*Task item:* Write out the listing below exactly, beginning at its first line and ending with the line that contains "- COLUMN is".

+---+

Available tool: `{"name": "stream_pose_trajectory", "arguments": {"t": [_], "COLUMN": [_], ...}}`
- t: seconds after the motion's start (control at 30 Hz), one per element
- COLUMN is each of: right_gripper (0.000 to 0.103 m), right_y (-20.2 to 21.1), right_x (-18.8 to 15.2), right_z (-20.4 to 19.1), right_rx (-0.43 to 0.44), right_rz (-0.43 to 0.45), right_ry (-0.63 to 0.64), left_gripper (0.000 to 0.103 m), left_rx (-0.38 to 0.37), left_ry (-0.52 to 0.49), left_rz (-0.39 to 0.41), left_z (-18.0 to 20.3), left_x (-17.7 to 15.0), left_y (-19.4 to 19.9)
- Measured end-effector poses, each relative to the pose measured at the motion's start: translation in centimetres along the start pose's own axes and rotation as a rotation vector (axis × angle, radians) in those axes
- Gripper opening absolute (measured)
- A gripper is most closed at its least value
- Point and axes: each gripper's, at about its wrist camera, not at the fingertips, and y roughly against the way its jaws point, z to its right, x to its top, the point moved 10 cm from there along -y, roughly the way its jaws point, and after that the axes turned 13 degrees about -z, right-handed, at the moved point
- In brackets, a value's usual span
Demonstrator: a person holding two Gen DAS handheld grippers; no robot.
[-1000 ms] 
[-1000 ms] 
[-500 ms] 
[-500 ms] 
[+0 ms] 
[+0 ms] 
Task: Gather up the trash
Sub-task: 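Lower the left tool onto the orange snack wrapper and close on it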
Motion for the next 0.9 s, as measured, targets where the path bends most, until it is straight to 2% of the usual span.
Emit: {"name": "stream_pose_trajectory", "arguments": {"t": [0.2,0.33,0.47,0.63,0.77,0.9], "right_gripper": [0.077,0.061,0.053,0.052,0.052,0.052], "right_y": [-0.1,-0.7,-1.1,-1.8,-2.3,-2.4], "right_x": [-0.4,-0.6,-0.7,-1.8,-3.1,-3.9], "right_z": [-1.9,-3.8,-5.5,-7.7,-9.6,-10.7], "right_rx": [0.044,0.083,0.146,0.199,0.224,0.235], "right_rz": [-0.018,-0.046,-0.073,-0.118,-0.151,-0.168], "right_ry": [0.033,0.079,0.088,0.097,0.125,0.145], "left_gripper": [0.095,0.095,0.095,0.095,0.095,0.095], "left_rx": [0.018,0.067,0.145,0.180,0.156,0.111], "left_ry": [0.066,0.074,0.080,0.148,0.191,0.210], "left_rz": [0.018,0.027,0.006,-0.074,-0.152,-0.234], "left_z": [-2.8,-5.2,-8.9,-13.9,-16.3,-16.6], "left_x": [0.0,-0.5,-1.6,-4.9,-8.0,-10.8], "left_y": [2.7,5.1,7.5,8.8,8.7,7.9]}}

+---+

*Final answer:*
Available tool: `{"name": "stream_pose_trajectory", "arguments": {"t": [_], "COLUMN": [_], ...}}`
- t: seconds after the motion's start (control at 30 Hz), one per element
- COLUMN is each of: right_gripper (0.000 to 0.103 m), right_y (-20.2 to 21.1), right_x (-18.8 to 15.2), right_z (-20.4 to 19.1), right_rx (-0.43 to 0.44), right_rz (-0.43 to 0.45), right_ry (-0.63 to 0.64), left_gripper (0.000 to 0.103 m), left_rx (-0.38 to 0.37), left_ry (-0.52 to 0.49), left_rz (-0.39 to 0.41), left_z (-18.0 to 20.3), left_x (-17.7 to 15.0), left_y (-19.4 to 19.9)

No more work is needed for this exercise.